[Stored items]

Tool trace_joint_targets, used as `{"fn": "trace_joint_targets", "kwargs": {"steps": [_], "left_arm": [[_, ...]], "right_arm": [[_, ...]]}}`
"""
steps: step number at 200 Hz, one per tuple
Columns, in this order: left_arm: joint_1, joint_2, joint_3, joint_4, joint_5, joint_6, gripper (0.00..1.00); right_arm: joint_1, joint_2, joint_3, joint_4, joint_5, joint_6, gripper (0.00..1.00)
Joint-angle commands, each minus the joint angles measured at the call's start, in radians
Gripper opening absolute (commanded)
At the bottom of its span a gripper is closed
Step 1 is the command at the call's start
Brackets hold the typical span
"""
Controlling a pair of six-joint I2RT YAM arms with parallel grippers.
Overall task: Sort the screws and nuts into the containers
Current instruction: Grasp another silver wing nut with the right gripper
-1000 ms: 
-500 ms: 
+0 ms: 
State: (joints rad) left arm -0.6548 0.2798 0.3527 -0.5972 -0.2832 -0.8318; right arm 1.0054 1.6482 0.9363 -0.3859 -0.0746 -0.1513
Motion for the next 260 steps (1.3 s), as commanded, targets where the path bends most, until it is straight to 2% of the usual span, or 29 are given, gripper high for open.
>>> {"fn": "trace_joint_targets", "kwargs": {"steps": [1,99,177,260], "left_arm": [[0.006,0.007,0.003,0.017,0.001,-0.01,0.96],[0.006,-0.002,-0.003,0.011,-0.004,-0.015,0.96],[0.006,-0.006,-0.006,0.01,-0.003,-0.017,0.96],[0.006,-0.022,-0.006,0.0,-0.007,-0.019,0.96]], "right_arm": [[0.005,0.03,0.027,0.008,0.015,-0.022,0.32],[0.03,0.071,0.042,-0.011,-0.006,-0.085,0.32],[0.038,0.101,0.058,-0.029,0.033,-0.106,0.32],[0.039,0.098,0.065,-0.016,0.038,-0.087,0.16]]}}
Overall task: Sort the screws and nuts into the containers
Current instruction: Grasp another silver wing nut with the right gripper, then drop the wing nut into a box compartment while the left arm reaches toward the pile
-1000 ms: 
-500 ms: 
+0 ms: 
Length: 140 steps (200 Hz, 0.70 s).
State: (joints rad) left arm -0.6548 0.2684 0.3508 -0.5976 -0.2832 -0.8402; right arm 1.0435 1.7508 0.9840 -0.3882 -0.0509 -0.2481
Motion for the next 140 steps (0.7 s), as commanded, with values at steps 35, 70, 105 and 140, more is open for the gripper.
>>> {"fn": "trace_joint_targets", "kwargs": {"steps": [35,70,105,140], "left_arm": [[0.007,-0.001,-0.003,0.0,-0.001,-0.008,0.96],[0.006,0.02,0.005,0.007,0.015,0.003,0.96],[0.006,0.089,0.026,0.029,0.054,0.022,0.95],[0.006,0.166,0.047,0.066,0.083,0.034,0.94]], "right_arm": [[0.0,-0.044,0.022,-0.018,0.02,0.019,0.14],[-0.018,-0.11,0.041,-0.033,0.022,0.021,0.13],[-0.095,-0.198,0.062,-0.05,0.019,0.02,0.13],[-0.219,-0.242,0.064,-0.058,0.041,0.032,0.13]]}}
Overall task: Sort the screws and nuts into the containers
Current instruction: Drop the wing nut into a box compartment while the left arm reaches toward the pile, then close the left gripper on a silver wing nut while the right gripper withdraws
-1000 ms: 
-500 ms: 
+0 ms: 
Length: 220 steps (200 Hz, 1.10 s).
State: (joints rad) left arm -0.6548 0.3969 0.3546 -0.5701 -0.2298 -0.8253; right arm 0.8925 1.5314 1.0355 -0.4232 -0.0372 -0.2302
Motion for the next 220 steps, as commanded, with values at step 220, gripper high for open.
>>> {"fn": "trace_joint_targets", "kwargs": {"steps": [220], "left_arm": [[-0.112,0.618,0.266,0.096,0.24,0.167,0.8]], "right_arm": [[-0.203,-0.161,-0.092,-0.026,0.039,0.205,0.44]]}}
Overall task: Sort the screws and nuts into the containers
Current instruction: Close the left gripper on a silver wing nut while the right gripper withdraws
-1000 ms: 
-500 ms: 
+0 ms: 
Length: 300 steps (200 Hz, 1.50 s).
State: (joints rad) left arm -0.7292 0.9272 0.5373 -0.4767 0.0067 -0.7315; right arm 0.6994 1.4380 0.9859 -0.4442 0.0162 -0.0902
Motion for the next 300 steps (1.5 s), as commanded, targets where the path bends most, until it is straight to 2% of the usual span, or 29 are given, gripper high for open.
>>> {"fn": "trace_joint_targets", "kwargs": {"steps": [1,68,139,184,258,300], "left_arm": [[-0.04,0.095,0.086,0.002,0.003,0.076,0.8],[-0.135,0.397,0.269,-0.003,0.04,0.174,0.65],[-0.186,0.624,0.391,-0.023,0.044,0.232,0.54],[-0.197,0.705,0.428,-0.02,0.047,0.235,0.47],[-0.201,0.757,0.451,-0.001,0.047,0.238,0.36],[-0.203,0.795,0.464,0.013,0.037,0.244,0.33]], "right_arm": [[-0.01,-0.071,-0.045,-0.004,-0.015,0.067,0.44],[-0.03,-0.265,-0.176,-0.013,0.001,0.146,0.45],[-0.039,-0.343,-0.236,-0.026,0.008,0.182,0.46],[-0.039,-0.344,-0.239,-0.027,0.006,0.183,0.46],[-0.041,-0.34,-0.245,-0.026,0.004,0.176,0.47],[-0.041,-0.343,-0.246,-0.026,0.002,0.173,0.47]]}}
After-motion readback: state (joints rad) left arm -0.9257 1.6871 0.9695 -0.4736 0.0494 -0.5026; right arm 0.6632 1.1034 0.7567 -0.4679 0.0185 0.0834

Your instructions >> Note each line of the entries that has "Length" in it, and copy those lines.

Problem solution >>
Length: 140 steps (200 Hz, 0.70 s).
Length: 220 steps (200 Hz, 1.10 s).
Length: 300 steps (200 Hz, 1.50 s).

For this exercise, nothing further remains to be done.